A Martingale Neural Network for Solving High-Dimensional Hamilton-Jacobi-Bellman Equations without Explicit Minimization of the Hamiltonian

To extend the SOC-MartNet to handle HJB equations with non-smooth or non-convex Hamiltonians, we can introduce regularization terms in the loss function that penalize non-smoothness or non-convexity. By incorporating penalty terms that encourage smoothness or convexity in the Hamiltonian function, the neural network can learn to approximate these types of functions more effectively. Additionally, the adversarial network can be trained to generate test functions that specifically target the non-smooth or non-convex regions of the Hamiltonian, aiding in the optimization process. By adapting the loss function and training strategy to account for these characteristics, the SOC-MartNet can successfully handle HJB equations with non-smooth or non-convex Hamiltonians.

Theoretical guarantees on the convergence and optimality of the solutions obtained by the SOC-MartNet can be established through the framework of stochastic optimization and martingale theory. Convergence guarantees can be derived by analyzing the optimization process of the neural networks and adversarial network within the SOC-MartNet algorithm. By ensuring that the loss function decreases over iterations and that the martingale condition is satisfied, convergence to a local minimum can be theoretically proven. Optimality guarantees can be established by considering the relationship between the learned control and value functions and the Hamiltonian in the HJB equation. If the SOC-MartNet successfully minimizes the Hamiltonian process and enforces the martingale property for the cost process, the optimality of the solutions can be inferred. Theoretical analysis of the algorithm's performance in terms of approximation accuracy, convergence speed, and solution quality can provide insights into the optimality of the solutions obtained by the SOC-MartNet.
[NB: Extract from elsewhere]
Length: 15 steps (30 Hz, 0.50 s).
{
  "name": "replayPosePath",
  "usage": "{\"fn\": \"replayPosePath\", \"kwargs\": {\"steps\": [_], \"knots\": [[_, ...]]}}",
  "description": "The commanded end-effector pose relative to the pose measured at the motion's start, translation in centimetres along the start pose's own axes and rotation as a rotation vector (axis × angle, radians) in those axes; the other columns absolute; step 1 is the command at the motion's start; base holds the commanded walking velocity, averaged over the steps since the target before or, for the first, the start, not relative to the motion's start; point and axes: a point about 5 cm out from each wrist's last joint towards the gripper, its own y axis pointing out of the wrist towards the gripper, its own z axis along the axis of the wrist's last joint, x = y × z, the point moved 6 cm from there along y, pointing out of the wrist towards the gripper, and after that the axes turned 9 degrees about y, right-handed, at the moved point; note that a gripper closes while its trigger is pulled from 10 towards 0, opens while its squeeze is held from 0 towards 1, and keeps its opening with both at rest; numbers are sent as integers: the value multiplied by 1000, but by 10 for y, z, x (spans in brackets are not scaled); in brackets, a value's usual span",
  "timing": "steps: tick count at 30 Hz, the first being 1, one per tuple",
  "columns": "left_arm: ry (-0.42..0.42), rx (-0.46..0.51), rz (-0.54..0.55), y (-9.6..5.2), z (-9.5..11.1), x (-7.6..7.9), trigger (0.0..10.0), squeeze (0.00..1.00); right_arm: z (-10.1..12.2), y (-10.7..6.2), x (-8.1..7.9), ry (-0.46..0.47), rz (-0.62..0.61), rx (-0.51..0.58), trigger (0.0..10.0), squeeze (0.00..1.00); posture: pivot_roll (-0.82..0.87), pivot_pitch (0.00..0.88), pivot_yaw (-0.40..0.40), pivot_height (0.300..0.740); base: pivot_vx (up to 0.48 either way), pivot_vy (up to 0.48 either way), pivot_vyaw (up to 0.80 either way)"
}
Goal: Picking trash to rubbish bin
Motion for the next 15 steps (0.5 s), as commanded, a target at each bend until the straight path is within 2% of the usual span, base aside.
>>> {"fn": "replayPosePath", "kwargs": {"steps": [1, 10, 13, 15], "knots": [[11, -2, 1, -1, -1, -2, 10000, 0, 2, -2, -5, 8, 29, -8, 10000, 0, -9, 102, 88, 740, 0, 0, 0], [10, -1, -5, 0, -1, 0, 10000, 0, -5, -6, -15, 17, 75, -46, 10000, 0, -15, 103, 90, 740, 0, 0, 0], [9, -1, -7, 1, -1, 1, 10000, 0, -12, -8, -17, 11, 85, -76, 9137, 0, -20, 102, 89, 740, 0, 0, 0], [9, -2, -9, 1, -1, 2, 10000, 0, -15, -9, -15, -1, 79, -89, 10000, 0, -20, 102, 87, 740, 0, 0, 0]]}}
The SOC-MartNet framework can be applied to a wide range of high-dimensional partial differential equations beyond HJB equations. By adapting the loss function, network architecture, and training strategy, the SOC-MartNet can be tailored to solve various types of PDEs, including parabolic, elliptic, and hyperbolic equations. The key lies in formulating the PDE problem in a way that aligns with the martingale learning process and adversarial training approach of the SOC-MartNet. For parabolic equations, similar to the HJB equations, the SOC-MartNet can be used to learn the value function and control strategies that minimize the Hamiltonian and enforce the martingale property for the cost process. By adjusting the network structures and loss functions to suit the specific characteristics of different types of PDEs, the SOC-MartNet can effectively tackle a broad spectrum of high-dimensional PDE problems.